• _TASK TO COMPLETE_
Every line in the data must be transcribed exactly.

======== SOURCE MATERIAL ========

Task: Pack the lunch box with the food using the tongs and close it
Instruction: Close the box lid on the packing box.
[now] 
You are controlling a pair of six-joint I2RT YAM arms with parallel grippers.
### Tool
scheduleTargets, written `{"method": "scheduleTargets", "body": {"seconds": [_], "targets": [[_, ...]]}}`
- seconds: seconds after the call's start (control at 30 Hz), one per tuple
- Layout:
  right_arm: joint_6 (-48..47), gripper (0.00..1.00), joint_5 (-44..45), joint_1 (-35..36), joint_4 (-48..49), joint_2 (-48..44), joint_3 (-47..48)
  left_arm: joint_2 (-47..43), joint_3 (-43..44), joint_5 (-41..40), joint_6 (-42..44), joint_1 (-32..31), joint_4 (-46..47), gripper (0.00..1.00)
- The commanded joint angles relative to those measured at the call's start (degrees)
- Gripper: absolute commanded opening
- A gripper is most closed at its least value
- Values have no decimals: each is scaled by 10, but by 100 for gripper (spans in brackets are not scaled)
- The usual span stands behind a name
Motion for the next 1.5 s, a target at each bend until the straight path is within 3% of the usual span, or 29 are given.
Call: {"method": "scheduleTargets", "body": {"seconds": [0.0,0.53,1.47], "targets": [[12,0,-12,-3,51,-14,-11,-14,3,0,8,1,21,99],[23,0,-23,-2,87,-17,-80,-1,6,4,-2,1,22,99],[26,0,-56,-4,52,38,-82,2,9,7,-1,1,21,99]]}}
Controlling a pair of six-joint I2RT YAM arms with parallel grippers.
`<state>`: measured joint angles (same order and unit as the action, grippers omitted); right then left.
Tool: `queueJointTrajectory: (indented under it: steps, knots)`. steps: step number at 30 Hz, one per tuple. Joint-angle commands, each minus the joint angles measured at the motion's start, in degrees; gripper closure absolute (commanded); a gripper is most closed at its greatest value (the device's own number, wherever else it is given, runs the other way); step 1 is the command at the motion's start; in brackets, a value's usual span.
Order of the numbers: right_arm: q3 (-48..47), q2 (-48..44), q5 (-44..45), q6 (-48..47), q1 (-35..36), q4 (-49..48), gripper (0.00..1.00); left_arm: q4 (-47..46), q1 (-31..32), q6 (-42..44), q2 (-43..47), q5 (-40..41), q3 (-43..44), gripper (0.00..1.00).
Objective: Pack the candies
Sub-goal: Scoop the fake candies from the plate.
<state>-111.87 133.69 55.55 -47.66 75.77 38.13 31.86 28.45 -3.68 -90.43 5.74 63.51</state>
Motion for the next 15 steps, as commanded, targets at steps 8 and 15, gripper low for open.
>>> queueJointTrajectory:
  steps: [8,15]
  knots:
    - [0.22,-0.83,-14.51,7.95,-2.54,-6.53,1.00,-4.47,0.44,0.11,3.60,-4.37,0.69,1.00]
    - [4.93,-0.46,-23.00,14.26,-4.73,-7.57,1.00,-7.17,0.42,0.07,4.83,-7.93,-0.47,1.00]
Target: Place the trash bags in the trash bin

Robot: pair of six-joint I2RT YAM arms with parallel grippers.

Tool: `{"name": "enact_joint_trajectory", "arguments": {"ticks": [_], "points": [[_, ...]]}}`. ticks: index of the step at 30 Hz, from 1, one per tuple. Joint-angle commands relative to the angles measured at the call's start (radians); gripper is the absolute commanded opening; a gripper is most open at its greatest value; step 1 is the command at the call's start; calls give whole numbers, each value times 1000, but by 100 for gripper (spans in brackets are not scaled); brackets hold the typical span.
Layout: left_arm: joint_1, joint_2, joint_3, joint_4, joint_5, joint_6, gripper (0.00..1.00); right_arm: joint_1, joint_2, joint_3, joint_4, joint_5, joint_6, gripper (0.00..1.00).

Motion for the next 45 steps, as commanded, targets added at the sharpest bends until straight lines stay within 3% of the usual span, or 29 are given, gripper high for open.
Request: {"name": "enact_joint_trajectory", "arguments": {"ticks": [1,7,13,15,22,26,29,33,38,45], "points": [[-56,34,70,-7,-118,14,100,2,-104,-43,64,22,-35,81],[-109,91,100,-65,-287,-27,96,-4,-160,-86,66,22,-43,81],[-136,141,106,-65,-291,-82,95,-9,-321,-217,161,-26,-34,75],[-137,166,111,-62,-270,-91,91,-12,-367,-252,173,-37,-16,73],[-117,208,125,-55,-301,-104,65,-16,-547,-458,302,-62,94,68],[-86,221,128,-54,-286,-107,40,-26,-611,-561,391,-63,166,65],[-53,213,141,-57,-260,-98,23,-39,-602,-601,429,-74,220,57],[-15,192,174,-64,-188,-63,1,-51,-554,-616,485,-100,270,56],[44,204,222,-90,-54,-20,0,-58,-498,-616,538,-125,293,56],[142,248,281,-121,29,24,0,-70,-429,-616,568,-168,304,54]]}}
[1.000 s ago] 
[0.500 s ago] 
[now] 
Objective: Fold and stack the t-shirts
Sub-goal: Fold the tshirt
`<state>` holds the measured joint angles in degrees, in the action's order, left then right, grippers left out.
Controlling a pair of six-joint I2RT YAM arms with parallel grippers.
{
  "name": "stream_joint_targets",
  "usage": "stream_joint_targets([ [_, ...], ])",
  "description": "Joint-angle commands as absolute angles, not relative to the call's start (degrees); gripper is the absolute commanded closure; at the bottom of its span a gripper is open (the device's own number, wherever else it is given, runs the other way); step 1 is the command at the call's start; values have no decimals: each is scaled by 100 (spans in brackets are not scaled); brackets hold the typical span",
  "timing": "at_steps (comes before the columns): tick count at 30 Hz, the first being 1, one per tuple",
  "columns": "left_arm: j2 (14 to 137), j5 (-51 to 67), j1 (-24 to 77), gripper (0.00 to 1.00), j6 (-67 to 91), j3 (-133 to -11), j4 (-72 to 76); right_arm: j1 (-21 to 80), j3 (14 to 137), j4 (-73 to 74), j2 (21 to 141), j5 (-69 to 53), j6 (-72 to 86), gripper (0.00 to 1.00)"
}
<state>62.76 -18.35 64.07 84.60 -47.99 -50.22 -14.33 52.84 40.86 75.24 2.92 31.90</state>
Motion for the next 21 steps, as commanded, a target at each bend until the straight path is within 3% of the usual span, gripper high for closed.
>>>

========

• _TASK OUTPUT_
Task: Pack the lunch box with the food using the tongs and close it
Instruction: Close the box lid on the packing box.
[now] 
You are controlling a pair of six-joint I2RT YAM arms with parallel grippers.
### Tool
scheduleTargets, written `{"method": "scheduleTargets", "body": {"seconds": [_], "targets": [[_, ...]]}}`
- seconds: seconds after the call's start (control at 30 Hz), one per tuple
- Layout:
  right_arm: joint_6 (-48..47), gripper (0.00..1.00), joint_5 (-44..45), joint_1 (-35..36), joint_4 (-48..49), joint_2 (-48..44), joint_3 (-47..48)
  left_arm: joint_2 (-47..43), joint_3 (-43..44), joint_5 (-41..40), joint_6 (-42..44), joint_1 (-32..31), joint_4 (-46..47), gripper (0.00..1.00)
- The commanded joint angles relative to those measured at the call's start (degrees)
- Gripper: absolute commanded opening
- A gripper is most closed at its least value
- Values have no decimals: each is scaled by 10, but by 100 for gripper (spans in brackets are not scaled)
- The usual span stands behind a name
Motion for the next 1.5 s, a target at each bend until the straight path is within 3% of the usual span, or 29 are given.
Call: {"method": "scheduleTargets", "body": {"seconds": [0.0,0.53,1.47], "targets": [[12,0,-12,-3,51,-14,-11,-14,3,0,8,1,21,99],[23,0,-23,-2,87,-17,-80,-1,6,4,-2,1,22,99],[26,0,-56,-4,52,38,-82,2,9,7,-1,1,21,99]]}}
Controlling a pair of six-joint I2RT YAM arms with parallel grippers.
`<state>`: measured joint angles (same order and unit as the action, grippers omitted); right then left.
Tool: `queueJointTrajectory: (indented under it: steps, knots)`. steps: step number at 30 Hz, one per tuple. Joint-angle commands, each minus the joint angles measured at the motion's start, in degrees; gripper closure absolute (commanded); a gripper is most closed at its greatest value (the device's own number, wherever else it is given, runs the other way); step 1 is the command at the motion's start; in brackets, a value's usual span.
Order of the numbers: right_arm: q3 (-48..47), q2 (-48..44), q5 (-44..45), q6 (-48..47), q1 (-35..36), q4 (-49..48), gripper (0.00..1.00); left_arm: q4 (-47..46), q1 (-31..32), q6 (-42..44), q2 (-43..47), q5 (-40..41), q3 (-43..44), gripper (0.00..1.00).
Objective: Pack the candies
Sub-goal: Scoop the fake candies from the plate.
<state>-111.87 133.69 55.55 -47.66 75.77 38.13 31.86 28.45 -3.68 -90.43 5.74 63.51</state>
Motion for the next 15 steps, as commanded, targets at steps 8 and 15, gripper low for open.
>>> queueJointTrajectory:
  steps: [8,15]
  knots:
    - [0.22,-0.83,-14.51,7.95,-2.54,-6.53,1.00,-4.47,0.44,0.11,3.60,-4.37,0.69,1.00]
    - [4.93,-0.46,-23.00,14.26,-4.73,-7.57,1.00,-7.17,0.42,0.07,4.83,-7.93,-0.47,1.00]
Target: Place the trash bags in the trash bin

Robot: pair of six-joint I2RT YAM arms with parallel grippers.

Tool: `{"name": "enact_joint_trajectory", "arguments": {"ticks": [_], "points": [[_, ...]]}}`. ticks: index of the step at 30 Hz, from 1, one per tuple. Joint-angle commands relative to the angles measured at the call's start (radians); gripper is the absolute commanded opening; a gripper is most open at its greatest value; step 1 is the command at the call's start; calls give whole numbers, each value times 1000, but by 100 for gripper (spans in brackets are not scaled); brackets hold the typical span.
Layout: left_arm: joint_1, joint_2, joint_3, joint_4, joint_5, joint_6, gripper (0.00..1.00); right_arm: joint_1, joint_2, joint_3, joint_4, joint_5, joint_6, gripper (0.00..1.00).

Motion for the next 45 steps, as commanded, targets added at the sharpest bends until straight lines stay within 3% of the usual span, or 29 are given, gripper high for open.
Request: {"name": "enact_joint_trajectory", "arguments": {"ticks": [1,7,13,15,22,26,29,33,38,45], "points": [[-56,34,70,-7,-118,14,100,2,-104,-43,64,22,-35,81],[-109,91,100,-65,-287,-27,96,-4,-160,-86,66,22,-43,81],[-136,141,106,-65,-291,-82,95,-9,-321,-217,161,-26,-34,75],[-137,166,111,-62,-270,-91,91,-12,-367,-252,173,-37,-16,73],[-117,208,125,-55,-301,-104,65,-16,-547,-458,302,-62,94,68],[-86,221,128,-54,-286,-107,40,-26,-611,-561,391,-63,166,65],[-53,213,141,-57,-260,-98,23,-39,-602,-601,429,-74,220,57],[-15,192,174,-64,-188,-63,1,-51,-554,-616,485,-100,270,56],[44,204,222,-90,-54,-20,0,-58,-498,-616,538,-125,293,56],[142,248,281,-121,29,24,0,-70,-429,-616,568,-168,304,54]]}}
[1.000 s ago] 
[0.500 s ago] 
[now] 
Objective: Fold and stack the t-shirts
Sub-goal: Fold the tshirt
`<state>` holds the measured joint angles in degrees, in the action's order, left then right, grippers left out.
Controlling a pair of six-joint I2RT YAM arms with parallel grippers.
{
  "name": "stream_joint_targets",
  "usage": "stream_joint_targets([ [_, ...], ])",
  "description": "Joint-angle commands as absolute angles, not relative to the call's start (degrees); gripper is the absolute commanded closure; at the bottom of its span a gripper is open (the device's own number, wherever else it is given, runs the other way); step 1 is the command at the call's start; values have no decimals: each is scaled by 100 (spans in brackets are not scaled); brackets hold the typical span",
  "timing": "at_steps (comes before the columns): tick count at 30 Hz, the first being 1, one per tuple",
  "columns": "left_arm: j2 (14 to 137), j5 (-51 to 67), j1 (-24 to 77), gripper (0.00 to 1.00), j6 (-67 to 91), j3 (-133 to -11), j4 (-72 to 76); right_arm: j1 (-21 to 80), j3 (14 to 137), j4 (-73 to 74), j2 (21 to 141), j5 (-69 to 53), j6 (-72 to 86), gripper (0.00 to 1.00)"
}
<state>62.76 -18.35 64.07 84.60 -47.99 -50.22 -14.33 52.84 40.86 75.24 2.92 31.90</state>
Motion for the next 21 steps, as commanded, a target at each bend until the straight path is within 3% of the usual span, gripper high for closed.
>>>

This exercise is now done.